Requirement —
Where a line holds the word "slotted", count it, then give only the total for the entries below.

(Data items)
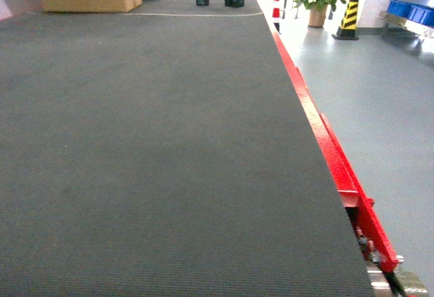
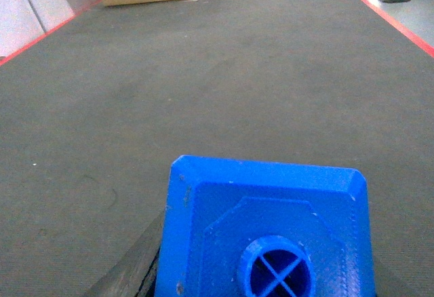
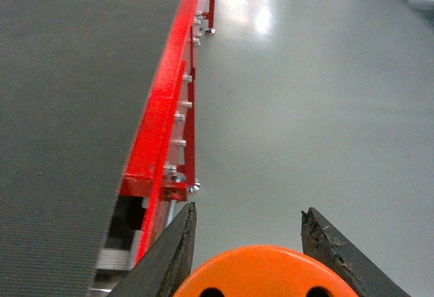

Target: Sort blue parts and orange caps into right shelf containers

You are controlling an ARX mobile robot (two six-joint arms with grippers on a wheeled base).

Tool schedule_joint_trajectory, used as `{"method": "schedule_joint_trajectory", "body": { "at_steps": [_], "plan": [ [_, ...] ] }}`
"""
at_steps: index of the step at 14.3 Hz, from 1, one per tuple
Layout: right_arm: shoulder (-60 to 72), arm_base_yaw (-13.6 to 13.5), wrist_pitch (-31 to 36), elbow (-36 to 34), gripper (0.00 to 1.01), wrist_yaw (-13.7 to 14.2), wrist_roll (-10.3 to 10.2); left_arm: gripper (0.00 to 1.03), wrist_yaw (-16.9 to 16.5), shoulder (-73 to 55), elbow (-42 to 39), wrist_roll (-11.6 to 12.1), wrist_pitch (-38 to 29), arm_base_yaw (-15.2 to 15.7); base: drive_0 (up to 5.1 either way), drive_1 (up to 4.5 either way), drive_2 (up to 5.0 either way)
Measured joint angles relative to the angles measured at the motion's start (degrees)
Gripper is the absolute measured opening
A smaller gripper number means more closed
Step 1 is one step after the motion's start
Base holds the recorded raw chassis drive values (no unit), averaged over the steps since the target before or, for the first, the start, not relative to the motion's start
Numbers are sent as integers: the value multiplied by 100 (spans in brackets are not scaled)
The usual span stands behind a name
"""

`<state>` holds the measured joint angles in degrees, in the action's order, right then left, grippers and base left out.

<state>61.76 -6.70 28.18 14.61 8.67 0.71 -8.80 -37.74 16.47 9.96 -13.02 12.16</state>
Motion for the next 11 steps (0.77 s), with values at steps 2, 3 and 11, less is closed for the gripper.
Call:
{"method": "schedule_joint_trajectory", "body": {
  "at_steps": [2,3,11],
  "plan": [
    [0,2,2,0,41,4,0,45,-2,0,0,0,-4,0,496,-249,-249],
    [2,2,-13,0,41,2,0,45,-4,-2,0,0,0,0,496,-249,-249],
    [2,0,-20,0,41,2,0,45,-4,-2,0,2,11,4,497,-249,-249]
  ]
}}
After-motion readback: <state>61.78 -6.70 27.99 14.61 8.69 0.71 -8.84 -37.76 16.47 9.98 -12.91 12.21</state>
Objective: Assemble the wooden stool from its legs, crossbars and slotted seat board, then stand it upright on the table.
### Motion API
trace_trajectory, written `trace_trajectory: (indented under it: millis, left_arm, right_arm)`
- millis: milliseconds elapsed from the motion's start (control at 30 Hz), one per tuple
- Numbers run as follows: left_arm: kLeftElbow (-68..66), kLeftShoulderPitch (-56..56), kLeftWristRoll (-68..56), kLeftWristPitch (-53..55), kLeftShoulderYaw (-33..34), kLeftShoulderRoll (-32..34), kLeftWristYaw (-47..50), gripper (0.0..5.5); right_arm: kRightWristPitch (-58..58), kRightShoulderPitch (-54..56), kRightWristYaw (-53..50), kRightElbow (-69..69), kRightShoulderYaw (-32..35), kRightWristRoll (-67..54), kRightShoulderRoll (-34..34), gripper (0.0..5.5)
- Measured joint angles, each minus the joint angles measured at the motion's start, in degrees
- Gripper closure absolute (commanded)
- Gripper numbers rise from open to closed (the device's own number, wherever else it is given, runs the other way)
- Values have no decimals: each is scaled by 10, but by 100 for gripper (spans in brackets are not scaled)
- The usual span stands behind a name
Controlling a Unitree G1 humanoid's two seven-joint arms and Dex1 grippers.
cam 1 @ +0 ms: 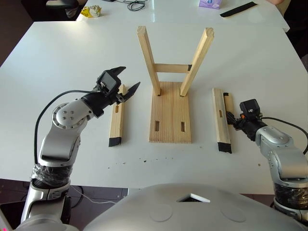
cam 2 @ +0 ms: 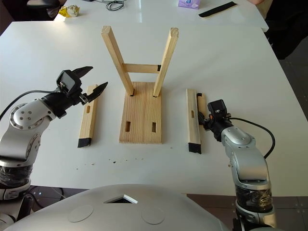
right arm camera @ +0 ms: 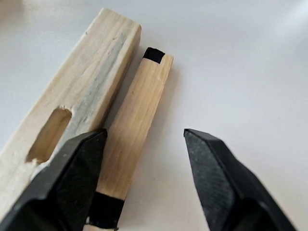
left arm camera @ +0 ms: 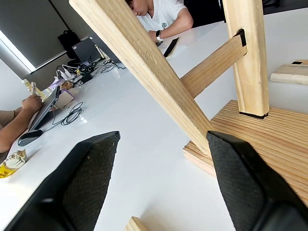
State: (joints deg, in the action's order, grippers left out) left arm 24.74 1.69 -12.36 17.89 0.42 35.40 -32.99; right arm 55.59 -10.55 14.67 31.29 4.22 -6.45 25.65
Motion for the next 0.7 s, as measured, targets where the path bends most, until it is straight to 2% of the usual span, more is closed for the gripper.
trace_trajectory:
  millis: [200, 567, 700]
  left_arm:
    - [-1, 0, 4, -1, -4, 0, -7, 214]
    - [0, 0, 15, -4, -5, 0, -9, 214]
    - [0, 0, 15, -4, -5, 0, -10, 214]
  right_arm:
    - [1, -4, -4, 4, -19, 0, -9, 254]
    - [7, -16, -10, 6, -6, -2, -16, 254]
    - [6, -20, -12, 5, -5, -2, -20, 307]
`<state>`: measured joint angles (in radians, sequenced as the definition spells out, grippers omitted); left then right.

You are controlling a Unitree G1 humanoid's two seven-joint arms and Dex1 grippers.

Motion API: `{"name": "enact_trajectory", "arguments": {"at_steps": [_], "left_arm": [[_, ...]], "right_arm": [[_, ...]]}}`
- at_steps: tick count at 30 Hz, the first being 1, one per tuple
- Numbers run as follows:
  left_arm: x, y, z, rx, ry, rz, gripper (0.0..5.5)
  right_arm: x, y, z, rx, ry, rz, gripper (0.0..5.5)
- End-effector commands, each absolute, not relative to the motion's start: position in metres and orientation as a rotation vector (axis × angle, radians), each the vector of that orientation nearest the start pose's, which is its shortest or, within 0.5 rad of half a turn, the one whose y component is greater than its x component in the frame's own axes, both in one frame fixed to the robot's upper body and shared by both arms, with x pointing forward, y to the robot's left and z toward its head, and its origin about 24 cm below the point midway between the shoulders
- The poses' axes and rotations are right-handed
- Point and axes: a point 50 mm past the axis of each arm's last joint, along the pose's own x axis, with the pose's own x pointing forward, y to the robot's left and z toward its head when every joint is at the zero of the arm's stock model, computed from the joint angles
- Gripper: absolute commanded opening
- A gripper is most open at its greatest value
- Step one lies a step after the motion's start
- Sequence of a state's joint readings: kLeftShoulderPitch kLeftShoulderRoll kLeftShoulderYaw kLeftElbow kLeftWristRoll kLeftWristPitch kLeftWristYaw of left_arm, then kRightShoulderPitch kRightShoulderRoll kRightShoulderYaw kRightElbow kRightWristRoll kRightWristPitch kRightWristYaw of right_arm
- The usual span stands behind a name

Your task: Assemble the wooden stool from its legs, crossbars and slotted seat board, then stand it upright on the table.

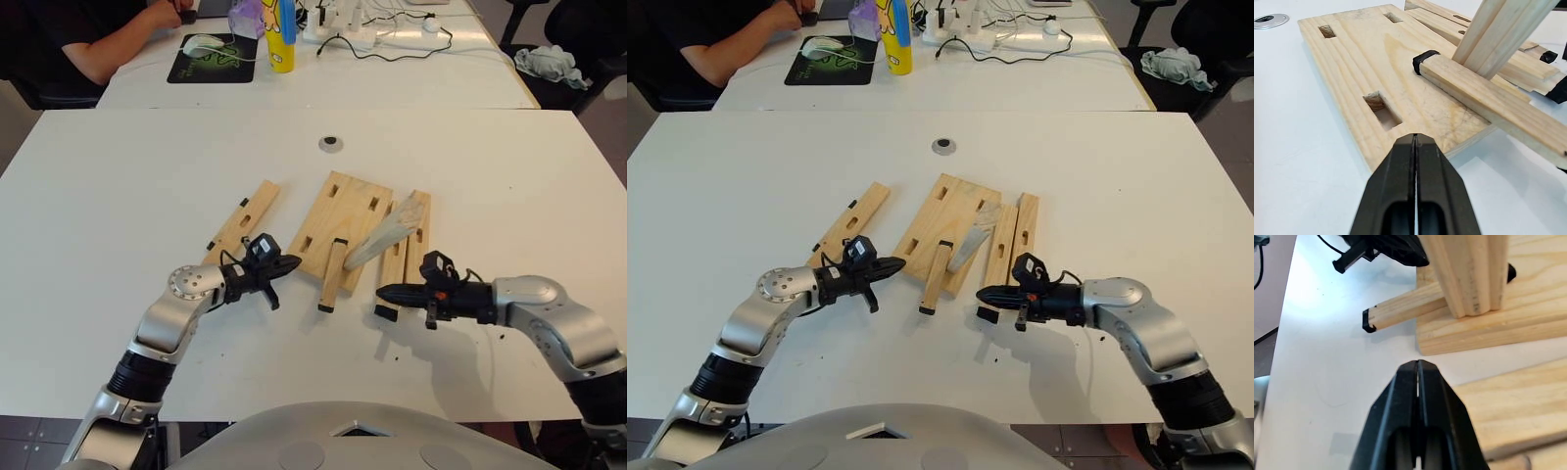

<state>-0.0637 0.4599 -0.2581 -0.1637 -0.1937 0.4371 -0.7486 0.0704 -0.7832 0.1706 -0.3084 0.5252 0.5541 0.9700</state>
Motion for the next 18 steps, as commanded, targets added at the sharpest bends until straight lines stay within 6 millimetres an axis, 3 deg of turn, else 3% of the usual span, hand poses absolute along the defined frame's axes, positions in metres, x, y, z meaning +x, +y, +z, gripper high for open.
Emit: {"name": "enact_trajectory", "arguments": {"at_steps": [1,7,18], "left_arm": [[0.232,0.147,0.039,0.207,0.445,-0.965,0.00],[0.233,0.145,0.039,0.204,0.442,-0.965,0.00],[0.236,0.142,0.040,0.200,0.428,-0.962,0.00]], "right_arm": [[0.186,-0.171,0.056,-0.025,0.590,1.197,0.04],[0.183,-0.159,0.055,-0.031,0.594,1.230,0.04],[0.193,-0.135,0.045,-0.198,0.567,1.222,0.04]]}}
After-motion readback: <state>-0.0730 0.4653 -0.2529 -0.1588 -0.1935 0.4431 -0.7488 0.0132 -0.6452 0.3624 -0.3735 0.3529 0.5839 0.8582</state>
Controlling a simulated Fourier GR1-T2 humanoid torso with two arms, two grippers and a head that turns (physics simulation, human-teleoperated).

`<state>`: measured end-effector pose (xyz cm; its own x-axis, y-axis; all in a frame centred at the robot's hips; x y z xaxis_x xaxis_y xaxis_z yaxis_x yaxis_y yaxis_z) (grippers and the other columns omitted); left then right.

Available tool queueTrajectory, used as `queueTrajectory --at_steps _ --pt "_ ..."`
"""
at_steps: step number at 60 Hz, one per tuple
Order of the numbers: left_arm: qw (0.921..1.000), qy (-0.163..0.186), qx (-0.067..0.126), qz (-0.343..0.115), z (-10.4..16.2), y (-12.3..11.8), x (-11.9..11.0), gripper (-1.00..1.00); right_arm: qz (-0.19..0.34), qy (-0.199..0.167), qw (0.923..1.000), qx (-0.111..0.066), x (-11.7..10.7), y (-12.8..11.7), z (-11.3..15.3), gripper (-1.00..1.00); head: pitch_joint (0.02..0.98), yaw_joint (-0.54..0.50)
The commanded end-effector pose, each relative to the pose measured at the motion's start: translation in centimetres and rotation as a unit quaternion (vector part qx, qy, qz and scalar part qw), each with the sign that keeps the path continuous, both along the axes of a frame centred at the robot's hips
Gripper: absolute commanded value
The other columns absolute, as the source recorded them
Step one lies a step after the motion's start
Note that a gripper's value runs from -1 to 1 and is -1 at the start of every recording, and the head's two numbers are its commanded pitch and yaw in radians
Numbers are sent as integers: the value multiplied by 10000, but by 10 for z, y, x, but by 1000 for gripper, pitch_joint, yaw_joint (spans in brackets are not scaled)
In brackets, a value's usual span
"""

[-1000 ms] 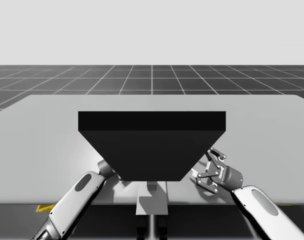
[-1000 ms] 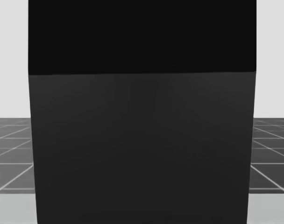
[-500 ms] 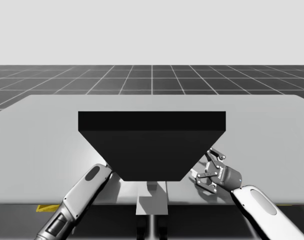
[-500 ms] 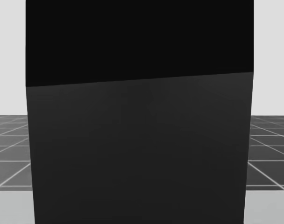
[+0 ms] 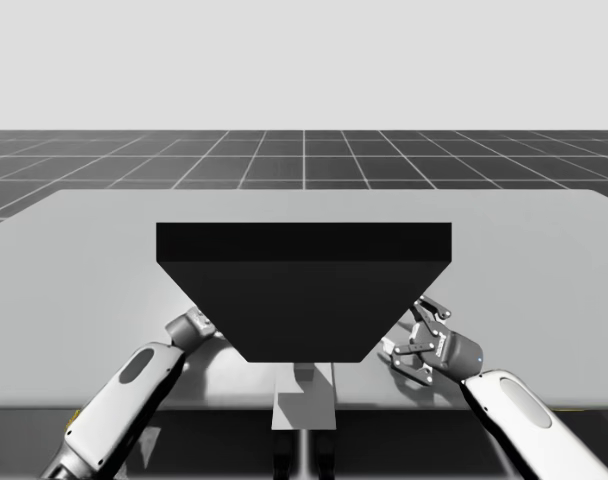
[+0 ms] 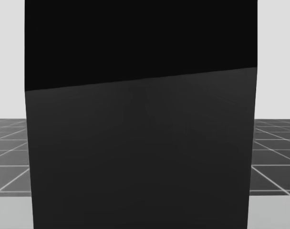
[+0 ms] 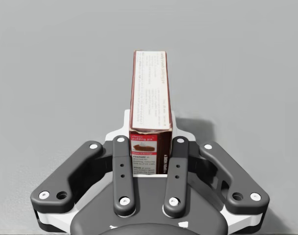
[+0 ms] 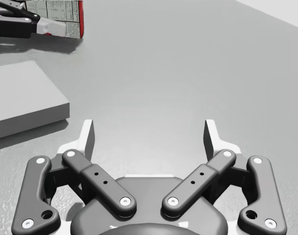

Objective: Reach around the screen and pick up the object behind it.

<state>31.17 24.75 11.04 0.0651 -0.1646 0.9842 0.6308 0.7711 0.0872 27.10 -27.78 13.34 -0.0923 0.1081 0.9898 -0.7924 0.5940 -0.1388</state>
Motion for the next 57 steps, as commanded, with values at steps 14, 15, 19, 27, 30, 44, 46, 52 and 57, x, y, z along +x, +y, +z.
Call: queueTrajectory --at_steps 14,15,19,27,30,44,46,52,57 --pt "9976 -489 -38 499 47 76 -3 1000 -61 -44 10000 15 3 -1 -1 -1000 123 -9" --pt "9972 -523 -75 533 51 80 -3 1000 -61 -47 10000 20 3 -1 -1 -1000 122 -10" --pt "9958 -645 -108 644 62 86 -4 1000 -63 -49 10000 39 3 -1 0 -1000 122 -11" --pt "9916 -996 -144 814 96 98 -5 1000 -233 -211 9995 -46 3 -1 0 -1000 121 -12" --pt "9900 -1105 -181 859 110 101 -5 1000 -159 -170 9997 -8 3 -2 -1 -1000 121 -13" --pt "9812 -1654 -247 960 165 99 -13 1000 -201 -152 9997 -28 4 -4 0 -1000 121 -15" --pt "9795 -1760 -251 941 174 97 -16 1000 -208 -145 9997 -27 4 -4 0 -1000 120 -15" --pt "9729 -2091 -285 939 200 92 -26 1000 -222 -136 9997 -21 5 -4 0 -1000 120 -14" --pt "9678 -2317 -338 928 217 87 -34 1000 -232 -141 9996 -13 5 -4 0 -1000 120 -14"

Task result —
2